= REQUIREMENT =
Scan the material for the word "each" and return every matching line.
[Opening DATASET EXTRACT section]
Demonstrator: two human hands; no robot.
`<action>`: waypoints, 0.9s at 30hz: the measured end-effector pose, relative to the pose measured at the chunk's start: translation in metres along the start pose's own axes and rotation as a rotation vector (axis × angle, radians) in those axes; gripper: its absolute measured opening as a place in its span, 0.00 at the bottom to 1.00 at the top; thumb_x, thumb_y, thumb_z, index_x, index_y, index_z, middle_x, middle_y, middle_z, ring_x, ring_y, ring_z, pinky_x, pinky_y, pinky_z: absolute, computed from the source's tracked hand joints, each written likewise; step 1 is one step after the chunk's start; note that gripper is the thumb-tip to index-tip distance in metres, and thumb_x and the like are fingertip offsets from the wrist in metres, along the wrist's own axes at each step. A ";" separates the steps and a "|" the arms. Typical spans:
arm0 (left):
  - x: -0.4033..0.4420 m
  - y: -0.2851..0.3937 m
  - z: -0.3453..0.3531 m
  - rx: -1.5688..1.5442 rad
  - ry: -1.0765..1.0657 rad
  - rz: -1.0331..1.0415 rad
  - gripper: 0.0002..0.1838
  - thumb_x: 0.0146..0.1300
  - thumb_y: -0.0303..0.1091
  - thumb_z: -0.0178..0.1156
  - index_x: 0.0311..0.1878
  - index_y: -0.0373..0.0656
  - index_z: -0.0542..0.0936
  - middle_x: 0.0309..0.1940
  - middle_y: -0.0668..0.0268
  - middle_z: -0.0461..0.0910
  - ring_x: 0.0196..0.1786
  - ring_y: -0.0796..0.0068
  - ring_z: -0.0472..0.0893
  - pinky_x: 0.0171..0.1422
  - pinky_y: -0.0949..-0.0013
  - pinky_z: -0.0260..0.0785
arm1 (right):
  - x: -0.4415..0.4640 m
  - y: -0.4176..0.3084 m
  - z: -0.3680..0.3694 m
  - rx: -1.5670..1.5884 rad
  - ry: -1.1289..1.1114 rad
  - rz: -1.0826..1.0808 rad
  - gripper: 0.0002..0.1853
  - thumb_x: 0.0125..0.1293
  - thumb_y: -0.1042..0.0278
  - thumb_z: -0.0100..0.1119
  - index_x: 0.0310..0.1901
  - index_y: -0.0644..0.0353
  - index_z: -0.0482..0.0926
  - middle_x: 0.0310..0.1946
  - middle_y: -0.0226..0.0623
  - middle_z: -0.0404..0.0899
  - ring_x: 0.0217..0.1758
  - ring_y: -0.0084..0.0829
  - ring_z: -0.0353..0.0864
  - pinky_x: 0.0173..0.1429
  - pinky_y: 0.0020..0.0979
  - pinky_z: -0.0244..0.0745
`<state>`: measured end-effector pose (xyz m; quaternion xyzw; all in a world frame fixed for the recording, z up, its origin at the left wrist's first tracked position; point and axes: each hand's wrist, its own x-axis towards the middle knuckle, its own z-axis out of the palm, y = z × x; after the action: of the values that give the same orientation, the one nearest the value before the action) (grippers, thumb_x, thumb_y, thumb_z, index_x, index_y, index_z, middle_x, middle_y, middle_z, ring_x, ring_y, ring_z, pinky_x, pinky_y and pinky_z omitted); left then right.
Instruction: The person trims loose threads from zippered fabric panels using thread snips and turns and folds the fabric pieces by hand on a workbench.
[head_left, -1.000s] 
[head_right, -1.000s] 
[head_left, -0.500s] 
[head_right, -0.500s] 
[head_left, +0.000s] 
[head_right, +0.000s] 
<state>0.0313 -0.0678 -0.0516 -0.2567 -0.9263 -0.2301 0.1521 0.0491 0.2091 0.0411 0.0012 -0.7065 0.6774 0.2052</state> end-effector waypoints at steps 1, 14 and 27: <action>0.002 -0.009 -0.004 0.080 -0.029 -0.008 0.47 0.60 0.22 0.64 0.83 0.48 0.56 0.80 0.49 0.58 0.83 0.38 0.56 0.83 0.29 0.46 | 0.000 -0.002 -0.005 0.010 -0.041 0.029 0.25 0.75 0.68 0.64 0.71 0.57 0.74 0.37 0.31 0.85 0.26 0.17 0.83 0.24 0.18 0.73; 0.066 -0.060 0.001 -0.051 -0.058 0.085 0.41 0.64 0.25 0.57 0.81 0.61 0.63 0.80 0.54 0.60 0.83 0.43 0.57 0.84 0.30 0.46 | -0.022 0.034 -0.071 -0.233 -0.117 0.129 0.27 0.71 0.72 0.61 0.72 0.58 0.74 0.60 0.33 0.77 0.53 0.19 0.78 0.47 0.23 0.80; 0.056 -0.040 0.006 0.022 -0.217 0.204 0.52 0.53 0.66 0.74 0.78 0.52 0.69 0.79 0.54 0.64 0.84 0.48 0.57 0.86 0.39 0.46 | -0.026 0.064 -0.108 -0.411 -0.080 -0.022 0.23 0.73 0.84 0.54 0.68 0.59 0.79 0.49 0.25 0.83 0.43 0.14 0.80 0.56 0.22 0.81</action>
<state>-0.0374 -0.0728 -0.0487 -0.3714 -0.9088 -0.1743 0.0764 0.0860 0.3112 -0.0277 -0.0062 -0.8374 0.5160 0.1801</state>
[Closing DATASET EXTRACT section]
= EXERCISE ANSWER =
`<action>`: waypoints, 0.9s at 30hz: the measured end-effector pose, relative to the pose measured at the chunk's start: translation in metres along the start pose's own axes and rotation as a rotation vector (axis × angle, radians) in those axes; gripper: its absolute measured opening as a place in its span, 0.00 at the bottom to 1.00 at the top; thumb_x, thumb_y, thumb_z, index_x, index_y, index_z, middle_x, middle_y, middle_z, ring_x, ring_y, ring_z, pinky_x, pinky_y, pinky_z: absolute, computed from the source's tracked hand joints, each written likewise; step 1 is one step after the chunk's start; note that gripper is the thumb-tip to index-tip distance in metres, and thumb_x and the like are fingertip offsets from the wrist in metres, along the wrist's own axes at each step. A ";" separates the steps and a "|" the arms. Typical spans:
`<state>`: measured end-effector pose (xyz m; quaternion xyzw; all in a world frame fixed for the recording, z up, its origin at the left wrist's first tracked position; point and axes: each hand's wrist, its own x-axis towards the middle knuckle, its own z-axis out of the palm, y = z × x; after the action: of the values that give the same orientation, the one nearest the value before the action) (grippers, thumb_x, thumb_y, thumb_z, index_x, index_y, index_z, middle_x, middle_y, middle_z, ring_x, ring_y, ring_z, pinky_x, pinky_y and pinky_z omitted); left then right.

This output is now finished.